» **Your assignment**:
The reply should reproduce every line of the data below word for word, minus any images.

········

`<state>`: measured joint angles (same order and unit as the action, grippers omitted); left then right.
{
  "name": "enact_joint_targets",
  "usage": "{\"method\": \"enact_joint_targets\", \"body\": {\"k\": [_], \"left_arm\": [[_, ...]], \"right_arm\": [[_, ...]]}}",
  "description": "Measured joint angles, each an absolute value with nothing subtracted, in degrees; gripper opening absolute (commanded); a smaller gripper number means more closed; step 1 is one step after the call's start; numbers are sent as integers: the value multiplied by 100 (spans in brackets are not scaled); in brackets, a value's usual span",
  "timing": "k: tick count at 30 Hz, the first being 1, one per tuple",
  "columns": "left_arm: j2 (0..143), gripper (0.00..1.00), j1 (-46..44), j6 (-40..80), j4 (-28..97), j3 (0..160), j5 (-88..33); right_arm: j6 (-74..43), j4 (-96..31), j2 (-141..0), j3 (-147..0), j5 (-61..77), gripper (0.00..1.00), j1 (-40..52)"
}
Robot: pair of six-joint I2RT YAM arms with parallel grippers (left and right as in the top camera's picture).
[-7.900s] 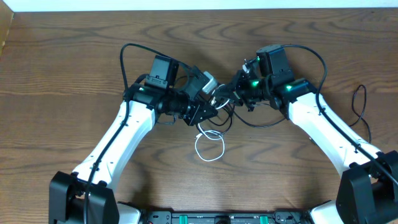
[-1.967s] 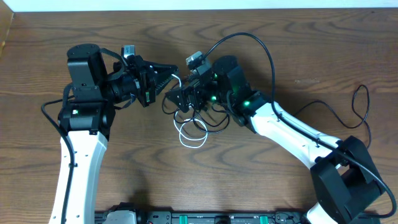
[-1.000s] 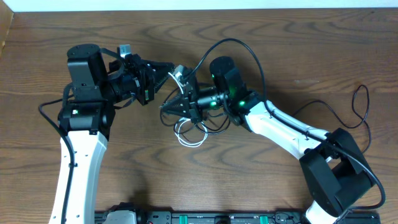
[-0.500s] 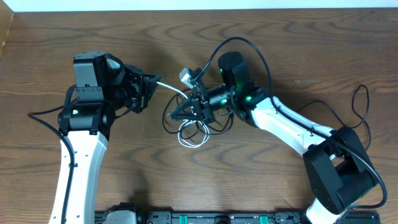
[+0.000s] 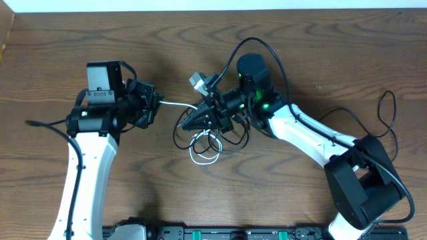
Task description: Untangle cables
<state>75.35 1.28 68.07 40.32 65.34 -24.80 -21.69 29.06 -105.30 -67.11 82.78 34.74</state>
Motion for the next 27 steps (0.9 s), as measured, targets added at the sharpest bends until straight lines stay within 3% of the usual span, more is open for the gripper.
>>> {"method": "enact_joint_targets", "body": {"k": [27], "left_arm": [[8128, 8, 130, 5245, 4709, 6484, -2292]], "right_arm": [[-4287, 3356, -10530, -6711, 6718, 1, 3350]]}}
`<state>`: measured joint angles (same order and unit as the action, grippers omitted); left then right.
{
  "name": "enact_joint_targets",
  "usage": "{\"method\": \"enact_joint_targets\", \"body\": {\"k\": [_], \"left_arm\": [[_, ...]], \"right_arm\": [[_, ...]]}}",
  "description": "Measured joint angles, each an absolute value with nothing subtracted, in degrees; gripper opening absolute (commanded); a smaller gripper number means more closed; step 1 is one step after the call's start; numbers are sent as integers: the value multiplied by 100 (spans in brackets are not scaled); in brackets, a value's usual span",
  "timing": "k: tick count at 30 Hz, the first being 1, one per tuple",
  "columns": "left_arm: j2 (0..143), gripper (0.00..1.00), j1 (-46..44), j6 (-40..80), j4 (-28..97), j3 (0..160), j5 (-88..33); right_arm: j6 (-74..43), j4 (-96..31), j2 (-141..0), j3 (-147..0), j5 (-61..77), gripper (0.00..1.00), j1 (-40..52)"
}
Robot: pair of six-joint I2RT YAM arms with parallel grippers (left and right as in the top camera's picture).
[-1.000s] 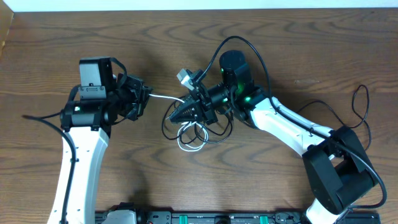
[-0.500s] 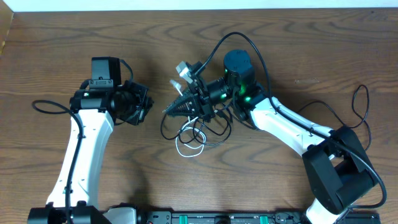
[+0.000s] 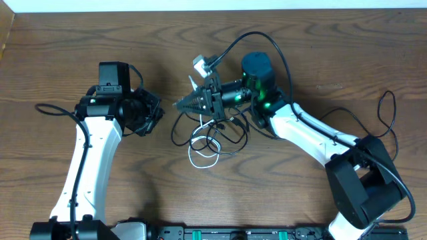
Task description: Untangle cables
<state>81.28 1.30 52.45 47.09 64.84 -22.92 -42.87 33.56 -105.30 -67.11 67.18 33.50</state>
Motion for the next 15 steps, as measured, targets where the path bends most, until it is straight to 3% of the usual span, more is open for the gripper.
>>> {"method": "enact_joint_targets", "body": {"k": [3, 7, 9, 13, 15], "left_arm": [[8128, 9, 130, 4604, 4823, 6482, -2322], [8128, 22, 128, 3642, 4866, 6482, -2567], [8128, 22, 106, 3245, 4864, 6482, -2679], [8128, 23, -34, 2681, 4862, 6482, -2775], [8128, 28, -158, 2473, 4858, 6479, -2814]], "right_arm": [[-4674, 3347, -10530, -6711, 6486, 1, 3232], [-5081, 3339, -10530, -6711, 6305, 1, 3100], [-5210, 3264, -10530, -6713, 6215, 1, 3059], [-5463, 2665, -10530, -6713, 5907, 1, 2995], [-5551, 2265, -10530, -6713, 5725, 2, 2945]]}}
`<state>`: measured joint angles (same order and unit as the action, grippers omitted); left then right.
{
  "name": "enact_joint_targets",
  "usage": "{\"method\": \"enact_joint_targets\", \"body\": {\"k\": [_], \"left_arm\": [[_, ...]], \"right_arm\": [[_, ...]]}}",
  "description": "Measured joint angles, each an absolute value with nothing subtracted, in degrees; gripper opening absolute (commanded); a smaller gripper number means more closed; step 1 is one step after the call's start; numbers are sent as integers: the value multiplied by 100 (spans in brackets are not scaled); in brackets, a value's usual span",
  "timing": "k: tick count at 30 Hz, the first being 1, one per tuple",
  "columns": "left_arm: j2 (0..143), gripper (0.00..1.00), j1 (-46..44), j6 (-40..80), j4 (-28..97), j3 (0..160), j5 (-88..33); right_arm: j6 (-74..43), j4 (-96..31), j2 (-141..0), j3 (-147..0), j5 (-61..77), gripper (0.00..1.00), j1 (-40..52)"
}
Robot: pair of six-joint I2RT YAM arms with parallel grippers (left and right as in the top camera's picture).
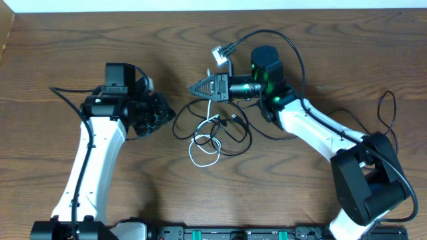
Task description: Untangle cables
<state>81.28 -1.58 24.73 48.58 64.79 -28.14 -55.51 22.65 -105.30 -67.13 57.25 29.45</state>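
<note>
A tangle of black and white cables [212, 137] lies mid-table. My right gripper [195, 88] points left above it, its fingers closed to a point. A white strand [208, 110] drops from it to the pile. A grey plug [223, 53] sticks up behind the fingers. My left gripper [159, 113] hangs just left of the tangle, beside a black loop [176, 125]. Its fingers are too dark to tell open from shut, and no cable shows in them.
The right arm's own black lead [383, 110] loops at the far right. The left arm's lead [63, 93] trails off to the left. The table's back edge [213, 9] runs along the top and the arm bases stand at the front.
My right gripper has drawn back to the right and further from the pile, carrying the grey plug up and right. My left gripper has shifted slightly right, closer to the black loop.
First my left gripper held a white cable end stretched toward the right gripper over the tangle. Then that stretch shortened as the left arm swung down. Later the white end was gone from the left gripper. The right gripper has lifted back with the plug.
</note>
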Motion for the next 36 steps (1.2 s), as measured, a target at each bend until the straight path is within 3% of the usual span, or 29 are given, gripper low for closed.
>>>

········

» **Task result**:
`<state>`: measured joint angles (same order and unit as the action, grippers omitted); left then right.
{
  "name": "enact_joint_targets",
  "usage": "{\"method\": \"enact_joint_targets\", \"body\": {\"k\": [_], \"left_arm\": [[_, ...]], \"right_arm\": [[_, ...]]}}",
  "description": "Measured joint angles, each an absolute value with nothing subtracted, in degrees; gripper opening absolute (commanded); a smaller gripper number means more closed; step 1 is one step after the call's start; numbers are sent as integers: the value multiplied by 100 (spans in brackets are not scaled); in brackets, a value's usual span",
  "timing": "k: tick count at 30 Hz, the first being 1, one per tuple",
  "columns": "left_arm: j2 (0..143), gripper (0.00..1.00), j1 (-46..44), j6 (-40..80), j4 (-28..97), j3 (0..160), j5 (-88..33); right_arm: j6 (-74..43), j4 (-96..31), j2 (-141..0), j3 (-147..0), j5 (-61..77), gripper (0.00..1.00), j1 (-40..52)"
}
Robot: pair of six-joint I2RT YAM arms with parallel grippers (left and right as in the top camera's picture).
[-7.900s] 
[-1.967s] 
[-1.000s] 
[-0.500s] 
[+0.000s] 
Task description: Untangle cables
<state>75.35 1.28 68.07 40.32 65.34 -24.80 -21.69 29.06 -105.30 -67.11 82.78 34.74</state>
Motion for the next 27 steps (0.9 s), as measured, targets added at the sharpest bends until straight lines stay within 3% of the usual span, more is open for the gripper.
>>> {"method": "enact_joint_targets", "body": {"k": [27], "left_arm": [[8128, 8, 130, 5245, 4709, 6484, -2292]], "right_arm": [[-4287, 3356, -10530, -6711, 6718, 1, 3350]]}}
`<state>`: measured joint angles (same order and unit as the action, grippers omitted); left then right.
{
  "name": "enact_joint_targets",
  "usage": "{\"method\": \"enact_joint_targets\", \"body\": {\"k\": [_], \"left_arm\": [[_, ...]], \"right_arm\": [[_, ...]]}}",
  "description": "Measured joint angles, each an absolute value with nothing subtracted, in degrees; gripper opening absolute (commanded); a smaller gripper number means more closed; step 1 is one step after the call's start; numbers are sent as integers: the value multiplied by 100 (spans in brackets are not scaled); in brackets, a value's usual span",
  "timing": "k: tick count at 30 Hz, the first being 1, one per tuple",
  "columns": "left_arm: j2 (0..143), gripper (0.00..1.00), j1 (-46..44), j6 (-40..80), j4 (-28..97), j3 (0..160), j5 (-88..33); right_arm: j6 (-74..43), j4 (-96..31), j2 (-141..0), j3 (-147..0), j5 (-61..77), gripper (0.00..1.00), j1 (-40..52)"
}
Robot: pair of six-joint I2RT YAM arms with parallel grippers (left and right as in the top camera's picture).
[-1.000s] 
[-0.500s] 
[+0.000s] 
Task description: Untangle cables
<state>81.28 1.30 52.45 47.09 64.84 -22.92 -42.87 33.56 -105.30 -67.11 67.18 33.50</state>
Motion for the next 15 steps, as measured, targets where the path bends most, until it is straight to 3% of the usual span, more is open for the gripper.
>>> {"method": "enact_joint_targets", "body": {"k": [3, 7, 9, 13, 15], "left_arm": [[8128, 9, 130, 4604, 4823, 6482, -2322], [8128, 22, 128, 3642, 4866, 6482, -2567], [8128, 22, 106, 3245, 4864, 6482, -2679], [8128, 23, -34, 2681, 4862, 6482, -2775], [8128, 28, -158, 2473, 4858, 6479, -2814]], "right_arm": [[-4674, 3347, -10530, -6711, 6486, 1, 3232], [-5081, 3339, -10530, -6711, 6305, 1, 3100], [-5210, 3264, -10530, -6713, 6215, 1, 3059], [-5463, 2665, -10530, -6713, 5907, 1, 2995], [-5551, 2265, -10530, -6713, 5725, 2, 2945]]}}
`<state>`: measured joint angles (same order and unit as the action, grippers omitted); left then right.
{
  "name": "enact_joint_targets",
  "usage": "{\"method\": \"enact_joint_targets\", \"body\": {\"k\": [_], \"left_arm\": [[_, ...]], \"right_arm\": [[_, ...]]}}",
  "description": "Measured joint angles, each an absolute value with nothing subtracted, in degrees; gripper opening absolute (commanded); a smaller gripper number means more closed; step 1 is one step after the call's start; numbers are sent as integers: the value multiplied by 100 (spans in brackets are not scaled); in brackets, a value's usual span",
  "timing": "k: tick count at 30 Hz, the first being 1, one per tuple",
  "columns": "left_arm: j2 (0..143), gripper (0.00..1.00), j1 (-46..44), j6 (-40..80), j4 (-28..97), j3 (0..160), j5 (-88..33); right_arm: j6 (-74..43), j4 (-96..31), j2 (-141..0), j3 (-147..0), j5 (-61..77), gripper (0.00..1.00), j1 (-40..52)"
}
Robot: pair of six-joint I2RT YAM arms with parallel grippers (left and right as in the top camera's picture).
Task description: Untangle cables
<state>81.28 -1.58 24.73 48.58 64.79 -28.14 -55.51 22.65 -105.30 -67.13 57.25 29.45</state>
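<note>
A tangle of black and white cables [212, 137] lies mid-table. My right gripper [195, 88] points left above it, its fingers closed to a point. A white strand [208, 110] drops from it to the pile. A grey plug [223, 53] sticks up behind the fingers. My left gripper [159, 113] hangs just left of the tangle, beside a black loop [176, 125]. Its fingers are too dark to tell open from shut, and no cable shows in them.
The right arm's own black lead [383, 110] loops at the far right. The left arm's lead [63, 93] trails off to the left. The table's back edge [213, 9] runs along the top and the arm bases stand at the front.
My right gripper has drawn back to the right and further from the pile, carrying the grey plug up and right. My left gripper has shifted slightly right, closer to the black loop.
First my left gripper held a white cable end stretched toward the right gripper over the tangle. Then that stretch shortened as the left arm swung down. Later the white end was gone from the left gripper. The right gripper has lifted back with the plug.
</note>
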Motion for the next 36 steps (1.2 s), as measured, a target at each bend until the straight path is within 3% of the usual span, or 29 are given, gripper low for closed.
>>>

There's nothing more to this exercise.